=== Problem details ===
Repeat each entry in full, exactly.

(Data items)
+++

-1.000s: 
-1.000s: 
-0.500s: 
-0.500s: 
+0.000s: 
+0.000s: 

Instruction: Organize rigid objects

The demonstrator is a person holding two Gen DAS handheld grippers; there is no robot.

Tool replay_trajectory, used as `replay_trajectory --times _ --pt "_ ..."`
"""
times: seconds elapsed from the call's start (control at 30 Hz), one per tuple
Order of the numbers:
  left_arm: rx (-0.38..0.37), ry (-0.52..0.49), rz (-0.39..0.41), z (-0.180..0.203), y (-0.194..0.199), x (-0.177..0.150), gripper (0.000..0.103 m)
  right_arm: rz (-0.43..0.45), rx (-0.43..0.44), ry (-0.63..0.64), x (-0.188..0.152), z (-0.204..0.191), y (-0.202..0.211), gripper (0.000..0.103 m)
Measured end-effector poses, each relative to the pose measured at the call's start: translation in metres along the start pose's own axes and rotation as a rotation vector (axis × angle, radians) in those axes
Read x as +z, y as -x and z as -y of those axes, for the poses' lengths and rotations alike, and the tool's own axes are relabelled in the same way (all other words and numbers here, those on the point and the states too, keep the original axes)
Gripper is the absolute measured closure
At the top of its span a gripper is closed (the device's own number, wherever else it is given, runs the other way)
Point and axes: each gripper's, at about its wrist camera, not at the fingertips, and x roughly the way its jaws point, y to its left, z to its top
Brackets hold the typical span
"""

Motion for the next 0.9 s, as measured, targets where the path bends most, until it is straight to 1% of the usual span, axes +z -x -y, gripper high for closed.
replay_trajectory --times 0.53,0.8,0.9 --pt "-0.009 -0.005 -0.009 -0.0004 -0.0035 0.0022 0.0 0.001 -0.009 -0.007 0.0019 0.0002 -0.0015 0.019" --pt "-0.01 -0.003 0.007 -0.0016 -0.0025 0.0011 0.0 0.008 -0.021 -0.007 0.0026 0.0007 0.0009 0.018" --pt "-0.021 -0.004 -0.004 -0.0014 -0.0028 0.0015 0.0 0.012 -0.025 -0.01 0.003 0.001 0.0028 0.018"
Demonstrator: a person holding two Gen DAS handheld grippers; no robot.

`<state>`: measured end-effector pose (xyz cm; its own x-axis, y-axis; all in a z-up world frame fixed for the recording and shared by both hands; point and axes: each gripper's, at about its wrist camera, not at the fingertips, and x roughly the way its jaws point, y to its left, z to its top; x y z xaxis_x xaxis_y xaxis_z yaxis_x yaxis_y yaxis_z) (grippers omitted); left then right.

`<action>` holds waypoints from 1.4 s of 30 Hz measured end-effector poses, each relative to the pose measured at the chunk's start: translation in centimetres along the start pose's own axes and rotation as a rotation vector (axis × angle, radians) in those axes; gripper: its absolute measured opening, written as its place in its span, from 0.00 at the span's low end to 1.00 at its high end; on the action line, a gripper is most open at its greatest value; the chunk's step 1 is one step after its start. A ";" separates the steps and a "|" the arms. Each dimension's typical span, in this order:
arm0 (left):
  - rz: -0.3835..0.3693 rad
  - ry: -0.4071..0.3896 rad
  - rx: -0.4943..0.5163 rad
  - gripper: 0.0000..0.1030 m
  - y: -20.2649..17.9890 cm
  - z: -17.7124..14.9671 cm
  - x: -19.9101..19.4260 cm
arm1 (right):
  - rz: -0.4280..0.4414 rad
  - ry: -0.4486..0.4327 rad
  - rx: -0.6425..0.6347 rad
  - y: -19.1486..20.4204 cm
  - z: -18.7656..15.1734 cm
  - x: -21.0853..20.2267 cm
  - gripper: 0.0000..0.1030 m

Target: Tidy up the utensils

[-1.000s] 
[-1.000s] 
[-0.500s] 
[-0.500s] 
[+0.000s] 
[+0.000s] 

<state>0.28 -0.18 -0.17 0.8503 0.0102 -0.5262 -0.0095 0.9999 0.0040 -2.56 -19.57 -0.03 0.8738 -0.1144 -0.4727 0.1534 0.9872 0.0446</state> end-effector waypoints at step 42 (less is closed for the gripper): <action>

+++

=== Response to the task ===
-1.000s: 
-1.000s: 
-0.500s: 
-0.500s: 
+0.000s: 
+0.000s: 

Instruction: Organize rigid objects

The demonstrator is a person holding two Gen DAS handheld grippers; there is no robot.

Tool replay_trajectory, used as `replay_trajectory --times _ --pt "_ ..."`
"""
times: seconds elapsed from the call's start (control at 30 Hz), one per tuple
Order of the numbers:
  left_arm: rx (-0.38..0.37), ry (-0.52..0.49), rz (-0.39..0.41), z (-0.180..0.203), y (-0.194..0.199), x (-0.177..0.150), gripper (0.000..0.103 m)
  right_arm: rz (-0.43..0.45), rx (-0.43..0.44), ry (-0.63..0.64), x (-0.188..0.152), z (-0.204..0.191), y (-0.202..0.211), gripper (0.000..0.103 m)
Measured end-effector poses, each relative to the pose measured at the call's start: translation in metres along the start pose's own axes and rotation as a rotation vector (axis × angle, radians) in those axes
Read x as +z, y as -x and z as -y of those axes, for the poses' lengths and rotations alike, and the tool's own axes are relabelled in the same way (all other words and numbers here, those on the point and the states too, keep the original axes)
Gripper is the absolute measured closure
At the top of its span a gripper is closed (the device's own number, wherever else it is given, runs the other way)
Point and axes: each gripper's, at about its wrist camera, not at the fingertips, and x roughly the way its jaws point, y to its left, z to its top
Brackets hold the typical span
"""

Motion for the next 0.9 s, as measured, targets where the path bends most, until it is straight to 1% of the usual span, axes +z -x -y, gripper high for closed.
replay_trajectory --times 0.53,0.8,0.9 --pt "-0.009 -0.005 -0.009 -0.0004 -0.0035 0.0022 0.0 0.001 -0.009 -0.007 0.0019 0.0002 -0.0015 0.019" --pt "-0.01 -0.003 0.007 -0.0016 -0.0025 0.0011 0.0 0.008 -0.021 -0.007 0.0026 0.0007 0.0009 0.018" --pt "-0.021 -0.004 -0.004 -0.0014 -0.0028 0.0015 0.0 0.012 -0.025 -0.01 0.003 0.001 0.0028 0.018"
Demonstrator: a person holding two Gen DAS handheld grippers; no robot.

`<state>`: measured end-effector pose (xyz cm; its own x-axis, y-axis; all in a z-up world frame fixed for the recording and shared by both hands; point and axes: each gripper's, at about its wrist camera, not at the fingertips, and x roughly the way its jaws point, y to its left, z to its top; x y z xaxis_x xaxis_y xaxis_z yaxis_x yaxis_y yaxis_z) (grippers omitted); left then right.

`<action>` holds waypoints from 1.4 s of 30 Hz measured end-effector poses, each relative to the pose measured at the chunk's start: translation in centimetres along the start pose's own axes and rotation as a rotation vector (axis × angle, radians) in those axes; gripper: its absolute measured opening, written as its place in its span, from 0.00 at the span's low end to 1.00 at its high end; on the action line, a gripper is most open at its greatest value; the chunk's step 1 is one step after its start. A ";" separates the steps and a "|" the arms. Each dimension's typical span, in this order:
arm0 (left):
  - rz: -0.3835..0.3693 rad
  - ry: -0.4071..0.3896 rad
  - rx: -0.4943..0.5163 rad
  - gripper: 0.0000..0.1030 m
  - y: -20.2649..17.9890 cm
  - z: -17.7124..14.9671 cm
  - x: -19.9101..19.4260 cm
arm1 (right):
  - rz: -0.4280..0.4414 rad
  - ry: -0.4486..0.4327 rad
  - rx: -0.6425..0.6347 rad
  - y: -19.1486..20.4204 cm
  - z: -18.7656..15.1734 cm
  - x: -21.0853..20.2267 cm
  - gripper: 0.0000..0.1030 m

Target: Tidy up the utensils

[-1.000s] 
[-1.000s] 
[-0.500s] 
[-0.500s] 
[+0.000s] 
[+0.000s] 

<state>0.28 -0.18 -0.17 0.8503 0.0102 -0.5262 -0.0095 0.9999 0.0040 -2.56 -19.57 -0.03 0.8738 -0.1144 -0.4727 0.1534 0.9872 0.0446</state> end-effector waypoints at step 42 (less is closed for the gripper): <action>

This exercise has been worked through to completion.